Your assignment: If a line in the data below holds the word "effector", copy it.

(Recorded data Opens)

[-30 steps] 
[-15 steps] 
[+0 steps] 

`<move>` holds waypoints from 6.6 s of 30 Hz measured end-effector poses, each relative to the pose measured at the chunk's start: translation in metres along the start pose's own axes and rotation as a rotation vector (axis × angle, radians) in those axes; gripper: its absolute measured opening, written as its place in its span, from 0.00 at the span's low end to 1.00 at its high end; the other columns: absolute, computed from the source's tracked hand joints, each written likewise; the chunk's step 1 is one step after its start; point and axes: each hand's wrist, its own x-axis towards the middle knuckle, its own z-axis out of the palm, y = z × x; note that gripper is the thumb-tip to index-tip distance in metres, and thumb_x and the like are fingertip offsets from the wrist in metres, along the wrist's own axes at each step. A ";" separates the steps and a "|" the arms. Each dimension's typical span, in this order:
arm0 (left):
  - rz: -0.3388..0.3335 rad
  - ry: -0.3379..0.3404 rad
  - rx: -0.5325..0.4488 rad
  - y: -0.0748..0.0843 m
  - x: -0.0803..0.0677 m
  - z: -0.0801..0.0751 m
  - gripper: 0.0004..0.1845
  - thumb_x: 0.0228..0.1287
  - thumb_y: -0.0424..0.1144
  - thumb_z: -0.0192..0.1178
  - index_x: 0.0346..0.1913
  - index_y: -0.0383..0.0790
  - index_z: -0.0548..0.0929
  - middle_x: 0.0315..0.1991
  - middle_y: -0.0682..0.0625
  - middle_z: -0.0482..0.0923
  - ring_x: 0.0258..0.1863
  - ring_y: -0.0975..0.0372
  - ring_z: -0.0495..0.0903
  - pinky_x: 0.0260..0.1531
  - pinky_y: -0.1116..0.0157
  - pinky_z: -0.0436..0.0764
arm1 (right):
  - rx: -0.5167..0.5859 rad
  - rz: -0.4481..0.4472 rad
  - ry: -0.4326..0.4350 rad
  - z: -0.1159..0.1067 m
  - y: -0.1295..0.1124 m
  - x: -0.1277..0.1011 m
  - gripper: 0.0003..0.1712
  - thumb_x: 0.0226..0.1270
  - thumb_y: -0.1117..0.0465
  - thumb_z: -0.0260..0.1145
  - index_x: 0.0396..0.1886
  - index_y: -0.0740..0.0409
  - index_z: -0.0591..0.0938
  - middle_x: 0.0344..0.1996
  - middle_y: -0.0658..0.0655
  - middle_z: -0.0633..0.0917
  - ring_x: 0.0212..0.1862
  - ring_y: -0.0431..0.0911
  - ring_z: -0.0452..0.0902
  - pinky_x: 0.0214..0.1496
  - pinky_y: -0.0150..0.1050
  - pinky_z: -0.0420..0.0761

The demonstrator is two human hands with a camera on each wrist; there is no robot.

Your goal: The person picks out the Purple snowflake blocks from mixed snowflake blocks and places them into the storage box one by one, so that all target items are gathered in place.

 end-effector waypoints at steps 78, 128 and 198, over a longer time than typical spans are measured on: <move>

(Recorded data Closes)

Task response:
`<move>` holds waypoints from 6.6 s of 30 Hz measured end-effector poses, each relative to the pose measured at the chunk's start: translation in metres along the start pose's own axes and rotation as a rotation vector (axis × angle, radians) in those axes; gripper: its absolute measured opening, written as its place in its span, from 0.00 at the span's low end to 1.00 at its high end; the other columns: absolute, computed from the source's tracked hand joints, each written likewise; the chunk's step 1 is one step after its start; point and axes: each hand's wrist, its own x-axis towards the middle knuckle, its own z-axis out of the palm, y = z × x; note that gripper is the thumb-tip to index-tip distance in metres, and thumb_x and the like are fingertip offsets from the wrist in metres, along the wrist's own axes at each step. A ";" separates the steps and a "|" the arms. Each dimension's typical span, in this order:
 end-effector waypoints at steps 78, 128 and 198, over a longer time than typical spans are measured on: <move>

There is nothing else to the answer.